Are Your QuickBooks Clients PCI Compliant?

Just in case you don’t already have enough to do, I have a suggestion for your next billable service that may provide a nearly endless amount of billable work for you and your firm.

If you haven’t heard by now, the Payment Card Industry (PCI) Security Standards Council has developed a rigorous set of “data security standards” (DSS) for how businesses must protect the security of customer credit card numbers.

These standards for compliance are incredibly far-reaching, and will put the fear of God into any business owner who has heretofore paid little attention to the details of how credit card numbers are stored into the QuickBooks data file, CRM database or online Web store. New compliance regulations are mandated by the credit card companies, and deadlines for complying have already passed (July 1, 2010 was the final compliance date).

I can’t emphasize enough how big of a problem there is in small businesses with regard to securing customer credit card numbers. For years, the businesses on Main Street have paid little or no attention to security of customer credit card numbers. Instead, the main focus has been on how to streamline the process of storing the numbers into software systems such that they can facilitate fast retrieval of the card numbers during the sales process. What we have now is a major case of trying to get all the cattle back into the barn, and then buying a lock for the door.

What is PCI DSS?

The PCI DSS is a set of comprehensive requirements for enhancing customer credit card data security. The standards were developed by the PCI Security Standards Council. This council includes representatives from dozens of credit card companies, including American Express, Discover Financial Services, JCB International, MasterCard Worldwide and Visa. The purpose of these standards is to help facilitate the broad adoption of consistent data security measures among merchants who store customer credit card data.

The PCI DSS is a group of six principles and twelve requirements.

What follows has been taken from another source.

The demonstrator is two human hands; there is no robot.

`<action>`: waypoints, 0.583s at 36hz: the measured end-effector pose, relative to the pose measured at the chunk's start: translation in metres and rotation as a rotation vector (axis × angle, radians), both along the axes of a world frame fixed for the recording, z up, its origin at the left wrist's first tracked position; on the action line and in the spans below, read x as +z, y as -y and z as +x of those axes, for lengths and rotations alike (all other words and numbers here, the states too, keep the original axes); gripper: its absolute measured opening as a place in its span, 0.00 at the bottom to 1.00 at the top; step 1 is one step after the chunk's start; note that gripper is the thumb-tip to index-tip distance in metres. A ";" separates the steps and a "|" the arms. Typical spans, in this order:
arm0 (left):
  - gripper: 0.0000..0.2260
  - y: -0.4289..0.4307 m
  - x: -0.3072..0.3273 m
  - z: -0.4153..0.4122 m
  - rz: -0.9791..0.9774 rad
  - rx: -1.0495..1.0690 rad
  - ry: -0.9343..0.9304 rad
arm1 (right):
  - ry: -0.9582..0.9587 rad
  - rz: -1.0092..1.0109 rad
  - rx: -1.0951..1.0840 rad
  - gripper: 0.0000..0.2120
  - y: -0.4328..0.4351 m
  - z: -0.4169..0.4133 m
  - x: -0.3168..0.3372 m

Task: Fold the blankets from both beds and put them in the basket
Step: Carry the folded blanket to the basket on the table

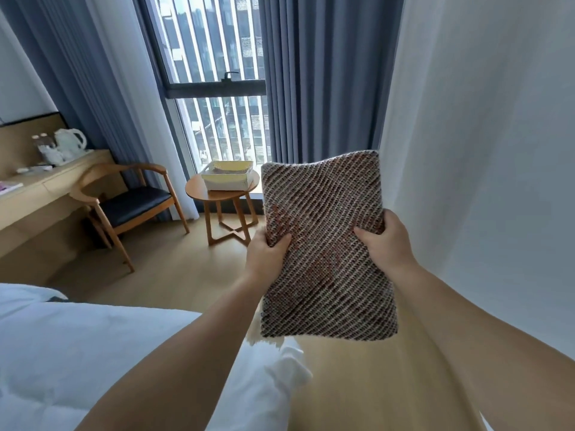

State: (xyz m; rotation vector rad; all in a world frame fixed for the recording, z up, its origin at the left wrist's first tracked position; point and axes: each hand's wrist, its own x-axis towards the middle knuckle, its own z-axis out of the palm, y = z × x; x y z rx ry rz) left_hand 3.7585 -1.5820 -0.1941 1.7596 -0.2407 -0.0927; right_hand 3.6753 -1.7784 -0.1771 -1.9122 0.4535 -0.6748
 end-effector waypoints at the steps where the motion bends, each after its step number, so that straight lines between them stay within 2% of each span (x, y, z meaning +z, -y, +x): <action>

Here is the list of principles and requirements, taken directly from the PCI Security Standards Council website (


1. Build and Maintain a Secure Network

Requirement 1: Install and maintain a firewall configuration to protect cardholder data.

Requirement 2: Do not use vendor-supplied defaults for system passwords and other security parameters.


2. Protect Cardholder Data

Requirement 3: Protect stored cardholder data.

Requirement 4: Encrypt transmission of cardholder data across open, public networks.


3. Maintain a Vulnerability Management Program

Requirement 5: Use and regularly update anti-virus software.

Requirement 6: Develop and maintain secure systems and applications.


4. Implement Strong Access Control Measures

Requirement 7: Restrict access to cardholder data by business need-to-know.

Requirement 8: Assign a unique ID to each person with computer access.

Requirement 9: Restrict physical access to cardholder data.


5. Regularly Monitor and Test Networks

Requirement 10: Track and monitor all access to network resources and cardholder data.

Requirement 11: Regularly test security systems and processes.


6. Maintain an Information Security Policy

Requirement 12: Maintain a policy that addresses information security.